Directions for this task:
Your answer should be the lines below from the one with "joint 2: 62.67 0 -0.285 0" to the one with "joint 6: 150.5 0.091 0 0", both included, given again exactly and with nothing added.

Input data:
== == ==

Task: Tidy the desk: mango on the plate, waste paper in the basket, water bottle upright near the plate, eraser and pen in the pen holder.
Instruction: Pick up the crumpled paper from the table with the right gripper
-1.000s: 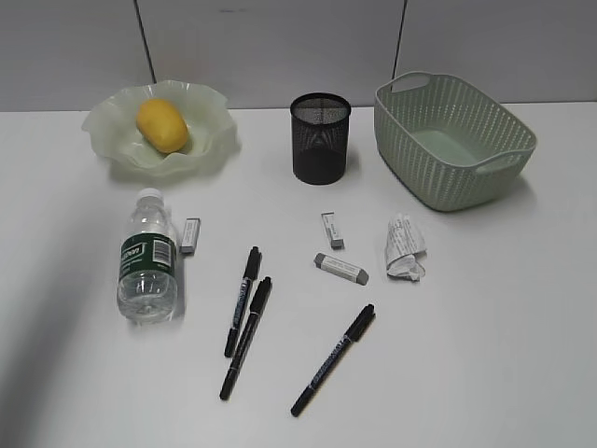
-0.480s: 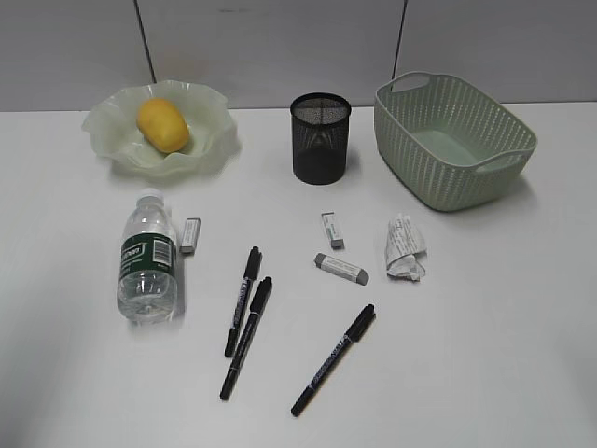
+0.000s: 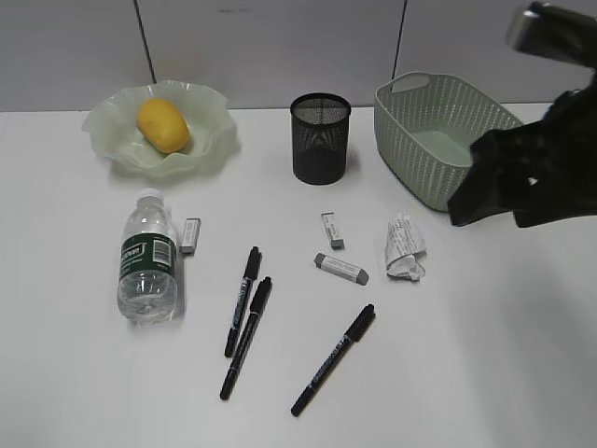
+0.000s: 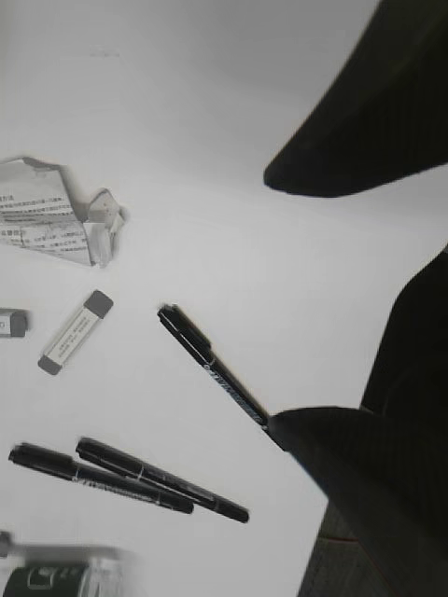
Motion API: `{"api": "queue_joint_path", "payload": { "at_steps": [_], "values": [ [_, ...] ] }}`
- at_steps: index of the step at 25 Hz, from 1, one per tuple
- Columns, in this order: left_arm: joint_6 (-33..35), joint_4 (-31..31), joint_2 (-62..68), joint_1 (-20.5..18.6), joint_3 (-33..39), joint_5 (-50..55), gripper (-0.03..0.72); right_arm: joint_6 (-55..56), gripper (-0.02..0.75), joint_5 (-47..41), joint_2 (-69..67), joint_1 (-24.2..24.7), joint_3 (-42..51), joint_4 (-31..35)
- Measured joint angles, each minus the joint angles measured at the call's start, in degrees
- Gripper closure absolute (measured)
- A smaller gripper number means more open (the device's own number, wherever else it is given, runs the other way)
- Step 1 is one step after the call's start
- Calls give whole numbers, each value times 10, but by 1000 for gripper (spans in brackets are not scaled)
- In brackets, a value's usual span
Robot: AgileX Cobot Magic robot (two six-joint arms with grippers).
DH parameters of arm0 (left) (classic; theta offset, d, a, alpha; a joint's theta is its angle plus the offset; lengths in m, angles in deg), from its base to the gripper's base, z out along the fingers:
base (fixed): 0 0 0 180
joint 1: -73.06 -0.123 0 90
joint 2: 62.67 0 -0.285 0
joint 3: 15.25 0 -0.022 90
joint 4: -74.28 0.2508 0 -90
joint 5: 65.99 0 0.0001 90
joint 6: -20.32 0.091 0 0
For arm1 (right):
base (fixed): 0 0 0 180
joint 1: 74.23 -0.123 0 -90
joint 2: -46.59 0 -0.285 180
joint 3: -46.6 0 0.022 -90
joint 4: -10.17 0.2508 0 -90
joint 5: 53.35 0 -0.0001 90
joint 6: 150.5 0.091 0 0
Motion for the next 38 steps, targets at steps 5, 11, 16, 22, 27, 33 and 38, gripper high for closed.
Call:
{"api": "queue_joint_path", "payload": {
  "at_steps": [5,11,16,22,27,33,38],
  "values": [
    [0,9,-145,0,35,-4,188,89,185,37,-106,-50,-41,-74],
    [0,3,-230,0,36,-5,188,127,186,69,-212,-54,-95,-95],
    [0,-13,-232,0,54,-9,188,132,223,89,-285,-54,-131,-102],
    [0,-25,-233,0,75,-60,188,160,241,90,-347,-54,-164,-150],
    [0,-31,-233,0,87,-54,188,194,242,106,-370,-54,-174,-185],
    [0,-32,-233,0,87,-53,188,204,252,128,-390,-54,-177,-188],
    [0,-32,-233,0,87,-53,188,205,377,128,-411,-54,-179,-188]
  ]
}}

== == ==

Task answer:
joint 2: 62.67 0 -0.285 0
joint 3: 15.25 0 -0.022 90
joint 4: -74.28 0.2508 0 -90
joint 5: 65.99 0 0.0001 90
joint 6: -20.32 0.091 0 0
For arm1 (right):
base (fixed): 0 0 0 180
joint 1: 74.23 -0.123 0 -90
joint 2: -46.59 0 -0.285 180
joint 3: -46.6 0 0.022 -90
joint 4: -10.17 0.2508 0 -90
joint 5: 53.35 0 -0.0001 90
joint 6: 150.5 0.091 0 0

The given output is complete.